Numbers, facts, analysis — this is how I am trained to evaluate and decide. This approach works well in the world of engineering and physical science. However, I’ve found that in the domain of investing, quantitative methods sometimes function best as a means keeping grounded and objective; subjective approaches can be extremely effective and profitable.
The cognitive process of investing can roughly subdivided into 3 categories:
- Intuitive (‘I’). This portion is essentially driven by emotion, feelings, hunches. Thoughts and choices are arrived at, not by inductive nor deductive reasoning, but by other means. Cognitive science suggests that this process is achieved by the brains massive neural nets weighing massive stores of perceived information and arriving at conclusions based on past experience and training.
- Quasi-objective reasoning (‘Q’) mixes intuitive thinking with top-down reasoning — idea first. It also encompasses bottom-up reasoning (guided by intuition) — data first. This approach blends analytical and intuitive thinking.
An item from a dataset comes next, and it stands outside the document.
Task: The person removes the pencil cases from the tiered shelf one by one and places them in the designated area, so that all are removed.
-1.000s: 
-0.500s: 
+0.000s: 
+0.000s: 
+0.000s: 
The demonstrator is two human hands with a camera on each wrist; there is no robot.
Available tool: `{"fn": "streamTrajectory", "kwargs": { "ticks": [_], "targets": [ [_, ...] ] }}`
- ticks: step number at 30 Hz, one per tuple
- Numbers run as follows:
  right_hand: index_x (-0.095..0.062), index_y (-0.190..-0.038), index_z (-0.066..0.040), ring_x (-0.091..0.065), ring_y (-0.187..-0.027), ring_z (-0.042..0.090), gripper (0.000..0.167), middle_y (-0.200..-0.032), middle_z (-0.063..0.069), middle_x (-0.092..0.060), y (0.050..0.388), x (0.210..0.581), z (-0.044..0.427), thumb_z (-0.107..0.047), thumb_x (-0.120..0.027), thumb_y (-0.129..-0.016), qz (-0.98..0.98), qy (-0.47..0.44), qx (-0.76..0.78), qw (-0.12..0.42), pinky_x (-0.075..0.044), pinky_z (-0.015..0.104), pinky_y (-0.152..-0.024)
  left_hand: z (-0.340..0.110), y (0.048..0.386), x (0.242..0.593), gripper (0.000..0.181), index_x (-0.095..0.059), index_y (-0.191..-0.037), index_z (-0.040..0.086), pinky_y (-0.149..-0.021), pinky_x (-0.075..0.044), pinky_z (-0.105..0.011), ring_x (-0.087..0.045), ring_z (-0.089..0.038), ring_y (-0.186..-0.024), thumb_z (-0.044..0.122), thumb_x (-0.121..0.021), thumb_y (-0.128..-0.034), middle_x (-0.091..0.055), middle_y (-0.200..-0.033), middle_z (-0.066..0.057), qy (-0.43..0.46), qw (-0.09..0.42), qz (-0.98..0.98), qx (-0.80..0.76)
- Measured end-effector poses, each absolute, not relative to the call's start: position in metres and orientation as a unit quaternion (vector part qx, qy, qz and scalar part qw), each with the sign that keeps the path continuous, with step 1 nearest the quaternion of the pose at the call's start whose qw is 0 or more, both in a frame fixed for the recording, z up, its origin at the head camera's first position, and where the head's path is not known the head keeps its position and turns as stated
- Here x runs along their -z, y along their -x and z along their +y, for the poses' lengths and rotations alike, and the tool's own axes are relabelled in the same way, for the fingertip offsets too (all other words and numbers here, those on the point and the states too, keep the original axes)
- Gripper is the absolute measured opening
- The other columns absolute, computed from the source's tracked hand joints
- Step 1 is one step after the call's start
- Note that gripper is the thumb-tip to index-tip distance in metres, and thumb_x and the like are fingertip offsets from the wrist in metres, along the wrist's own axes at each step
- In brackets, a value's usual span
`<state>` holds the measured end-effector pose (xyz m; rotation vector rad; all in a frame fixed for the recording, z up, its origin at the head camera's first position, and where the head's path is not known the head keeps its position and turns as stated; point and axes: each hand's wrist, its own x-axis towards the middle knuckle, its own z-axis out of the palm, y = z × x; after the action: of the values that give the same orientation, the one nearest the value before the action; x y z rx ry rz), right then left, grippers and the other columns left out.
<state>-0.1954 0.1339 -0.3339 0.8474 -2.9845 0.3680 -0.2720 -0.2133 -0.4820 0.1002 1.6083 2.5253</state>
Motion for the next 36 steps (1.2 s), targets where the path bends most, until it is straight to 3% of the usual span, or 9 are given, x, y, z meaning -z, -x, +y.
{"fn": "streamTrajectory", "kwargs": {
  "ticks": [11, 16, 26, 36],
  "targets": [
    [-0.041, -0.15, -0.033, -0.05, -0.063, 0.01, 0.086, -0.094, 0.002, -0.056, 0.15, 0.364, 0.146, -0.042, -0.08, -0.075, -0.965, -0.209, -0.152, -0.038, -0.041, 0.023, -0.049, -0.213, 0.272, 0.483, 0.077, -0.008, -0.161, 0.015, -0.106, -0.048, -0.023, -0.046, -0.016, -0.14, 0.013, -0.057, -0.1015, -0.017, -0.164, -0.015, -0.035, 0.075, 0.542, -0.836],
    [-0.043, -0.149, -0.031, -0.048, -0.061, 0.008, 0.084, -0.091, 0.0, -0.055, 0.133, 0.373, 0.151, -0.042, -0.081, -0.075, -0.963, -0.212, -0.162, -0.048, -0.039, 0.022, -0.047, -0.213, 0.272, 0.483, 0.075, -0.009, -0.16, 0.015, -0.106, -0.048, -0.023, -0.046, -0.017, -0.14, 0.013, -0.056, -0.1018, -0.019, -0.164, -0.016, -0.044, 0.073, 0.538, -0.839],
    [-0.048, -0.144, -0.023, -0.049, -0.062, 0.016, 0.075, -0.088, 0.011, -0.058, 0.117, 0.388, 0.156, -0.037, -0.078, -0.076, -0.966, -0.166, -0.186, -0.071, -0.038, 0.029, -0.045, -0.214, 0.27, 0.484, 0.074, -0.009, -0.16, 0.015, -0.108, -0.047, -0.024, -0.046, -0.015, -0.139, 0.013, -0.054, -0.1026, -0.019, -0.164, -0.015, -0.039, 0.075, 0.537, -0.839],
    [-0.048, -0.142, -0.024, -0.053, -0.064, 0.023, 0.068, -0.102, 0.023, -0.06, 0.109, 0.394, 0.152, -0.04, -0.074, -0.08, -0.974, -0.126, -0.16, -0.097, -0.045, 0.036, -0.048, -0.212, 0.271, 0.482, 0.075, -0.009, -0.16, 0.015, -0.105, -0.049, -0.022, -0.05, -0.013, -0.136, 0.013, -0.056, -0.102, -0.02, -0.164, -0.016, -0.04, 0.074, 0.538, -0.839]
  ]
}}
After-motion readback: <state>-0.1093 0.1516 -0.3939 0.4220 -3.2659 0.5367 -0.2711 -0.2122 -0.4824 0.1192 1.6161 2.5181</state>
- Numerical/analytical (‘N’). This approach focuses on quantitative empirical data. Numbers are crunched and conclusions are obvious. The difficult part is in ensuring both the inputs to the “number crunching” and the mechanisms of the “number crunching” are accurate.
I’ll use the shorthand I,Q,N to denote the processes enumerated above. In my experiences, most well-examined financial decisions follow the basic pattern I→Q→N→Q→I or I→Q→I. In other words, most financial decisions begin and end with intuitive (A.K.A. gut-level) thinking. If a “disciplined investing approach” is strictly employed, a truncated →Q (or →Q→N→Q) is added to the end of the process, where pre-determined “rules” are used to vet investment elections against predetermined suitability criteria.
So far my highest-return investment decisions have been I1→Q1→I2→Q2→N1→Q3 decisions. The first red part is the time-consuming part (in aggregate) because many ideas are discarded during the Q1 and I2 steps. The quicker green part is the sanity and scale check. Q2 frames the decision, N1 crunches the numbers, and Q3 evaluates the outcome. If the investment is deemed sound it is then scaled appropriately based on risk and value-at-risk ratios, otherwise it is discarded, or in some cases revised and re-evaluated.
Sigma1 Financial software can play an important role in the Q and N steps of the investment decision process. The Q process can be either data-first or idea-first. Sigma1 Financial also excels in the N process, imposing objectivity and performing the numerical heavy lifting. What Sigma1 Financial software cannot nor is ever likely to do is participate directly in the I steps. ‘I’ steps remain solidly aligned with the human element of the investment decision process.
The choice of letters ‘I’ and ‘Q’ is deliberate. The investment IQ of investors is one important component to successful investing. Higher investment IQs tend to result in superior investment returns. Similarly, Qi is also critical to long-term investing success. ‘N’ is used because it is neutral and disconnected. Numerical and disciplined analytical methods provide ballast against the classic investing emotions of fear and greed (as well as unbridled enthusiasm and despair).
Investing IQ and Qi are brought to the table by financial professionals, while financial software provides powerful enhancements to Q, N, and especially QN and NQ, the areas separate from IQ and Qi.
The IQN domain is continuous, not discrete. ‘I’ defines one edge which begins to blend into ‘Q’. ‘N’ defines the opposite edge which blends with the other side of ‘Q’. Q resides in the middle, merging aspects of I and N.
When investors understand IQN concepts, it helps to remove emotion from investment decisions, while acknowledging the importance of intuition. IQN concepts also help demonstrate where and how financial software and analysis tools integrate with the investing process.